The Hamer people are specially known for their remarkable hair style and body decoration. After killing a dangerous animal or enemy, the men are allowed to wear a clay hair bun with some large ostrich feathers. Also famous is the ceremony of the Bull Jumping: young men who have reached the age to marry have to be tested by jumping from one bull to another without falling. If a young man falls, he can try it once more, but when he falls a second time he is beaten by the women and will be an outcast for the rest of his life.
The Tsemay are located in the southern region, with no more than 10,000 people. In rural areas of Ethiopia, girls are mostly requiring to keep their virginity until they get married Nevertheless this custom is not generalized throughout the county. The Tsemay can engage in premarital relations, and amongst youngsters having sexual partner is not un common.
The Mursi are cattle hardier and cultivators whose number about 6000 and live in the lower valley of the river Omo. The Mursi are renowned for the strange customs followed by their women who are reaching maturity have their lower lips slit and circular clay inserted. The plates made from mud (reddish or black) or wood. There are different sizes and shapes (circular or trapezoidal) they may be decorated with cuts or incisions on the wood or mud. Sometimes the centre is hollow, forming a large labial ring. The larger the disc the more desirable the wearer.
They are famous for their beehive huts all over the posters and photos. It is measures as long as 12m with a central pillar carrying the whole load o the tukul. It then woven with bamboo in vertical and horizontal styles. The down word nature o the structure is to resist the torrential rainfall of the area and the house well built may last half a century without any major maintenance. The Dorzes having this remarkable experience will produce the famous weaving in the country.
The Dassenetch or Geleb occupy land on both sides of the Omo River. The Dassanetch are known all concern the same people. The most important ritual of Dassanetch is the So-called dime. The daughter is most important in the dimi ceremony. The whole population of a tribal section attends this ceremony where, for six weeks. The dime ritual is directly connected to the upcoming marriage of the daughters and consists for the larger part of slaughtering large quantities of cattle. By the end of the ceremony the participants are well dressed, with ostrich feathers in their clay hair, oxtails around their arms, leopard skins over their shoulder.

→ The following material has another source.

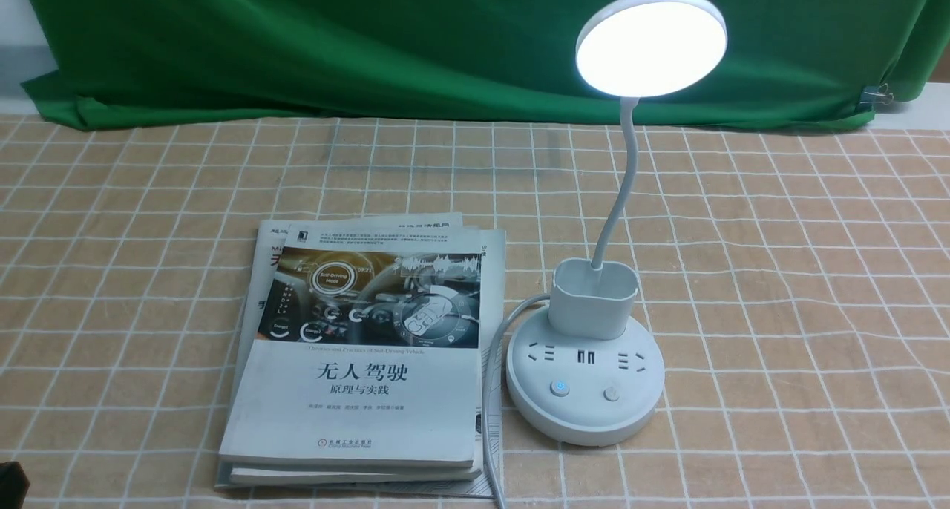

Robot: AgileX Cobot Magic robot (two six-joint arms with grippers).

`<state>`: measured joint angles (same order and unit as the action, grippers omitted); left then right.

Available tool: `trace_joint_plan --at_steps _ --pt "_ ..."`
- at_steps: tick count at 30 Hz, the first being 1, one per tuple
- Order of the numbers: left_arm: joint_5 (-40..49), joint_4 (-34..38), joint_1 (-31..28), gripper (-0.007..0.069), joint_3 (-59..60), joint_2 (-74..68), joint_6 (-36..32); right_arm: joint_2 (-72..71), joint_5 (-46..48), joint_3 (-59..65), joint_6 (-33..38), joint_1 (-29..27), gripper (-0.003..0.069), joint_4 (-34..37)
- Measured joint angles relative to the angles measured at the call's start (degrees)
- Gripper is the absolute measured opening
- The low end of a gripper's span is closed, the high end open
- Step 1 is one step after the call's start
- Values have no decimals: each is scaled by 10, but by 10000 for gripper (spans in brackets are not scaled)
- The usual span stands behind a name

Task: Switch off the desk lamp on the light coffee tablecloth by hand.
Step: 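Press the power button on the lamp base to turn the lamp off with the right gripper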

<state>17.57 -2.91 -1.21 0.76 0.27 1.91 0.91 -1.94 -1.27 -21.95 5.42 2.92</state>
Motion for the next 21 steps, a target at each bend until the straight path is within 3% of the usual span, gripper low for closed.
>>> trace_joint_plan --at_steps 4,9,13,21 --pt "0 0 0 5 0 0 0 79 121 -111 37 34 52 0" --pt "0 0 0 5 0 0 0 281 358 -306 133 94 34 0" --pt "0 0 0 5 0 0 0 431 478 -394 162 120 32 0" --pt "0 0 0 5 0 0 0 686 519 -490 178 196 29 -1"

The Karo people, who live in the Southern Omo Zone or Omo Valley, are a small group only about 1000 people. The Karo are considered the master of body painting in which they engage when preparing for a dance feast or celebration. They are physically attractive because of their elaborate body decoration and modification. This is an elaborate process which ranges from fine and elaborate details to rough, but striking paintings traced with the palms or fingers. The most beautiful expression is in the facial and chest paintings that combine white (chalk), black coal, yellow, Ochre, and red Minerals, Suri, Karo and Nyangtom women apply Ornamental Scarification, on abdomen, arms and back, which enhance their beauty in the eyes of man.
The Nyangatom also known as Bume, the Nyangatom (Bume) belong to the Nilo Saharan linguistic group. Nyangatom (Bume) women are known for their enormous bead necklaces and for their use red ochre in their hairdo. Ornamentation of the women is designed not only for beauty, but also to assert the woman’s social status. The number, color, and variety of necklaces worn make a social declaration. Nyangtom men use the delicately colored clay head caps decorated with feather. They use natural clay and pigments found in their area, the Omo River basin. Colors are made from chalk; soft red, bluish, grey and yellow stones; and charcoal powder. In addition, both men and women also insert lip plugs of ivory, aluminum or wood on the lower lip. Scarification on bodies is a typical decoration for both men and women. They made little dots to highlights their eye and cheekbones.
The Surma used to be nomadic pastoralists, but now depend on substance cultivation of sorghum and maize. The most famous tradition the Surma is ‘Donga’ or stick fighting. At a certain age, they must face each other with long wooden clubs (donga), around two meters in length and whose ends have phallic form. Each contestant wears a duelling kit which both protective and decorative.
Donga: is a stick fighting festival of the Surma young men. At a fight, each challenger is armed with a hardwood stick. Each player beats his opponent with his stick as many times as possible with the intention of knocking him down, and eliminating him from the game. Players are usually unmarried men. The winner will be carried on a platform of poles to a group of girls waiting at the open field. The winner holds the privilege to ask among those girls for his own wife. The young Surma men & girls paint their bodies with a mixture of varied chalks – prepared by them. The Surma women are well-known for piercing their lips and inserting a large wooden and clay plate into it. Surma ethnic’s culture is beyond what we are experiencing in the current civilized world. Surma and Mursi ethnics exercise the same culture. Donga – stick fighting is often in every September.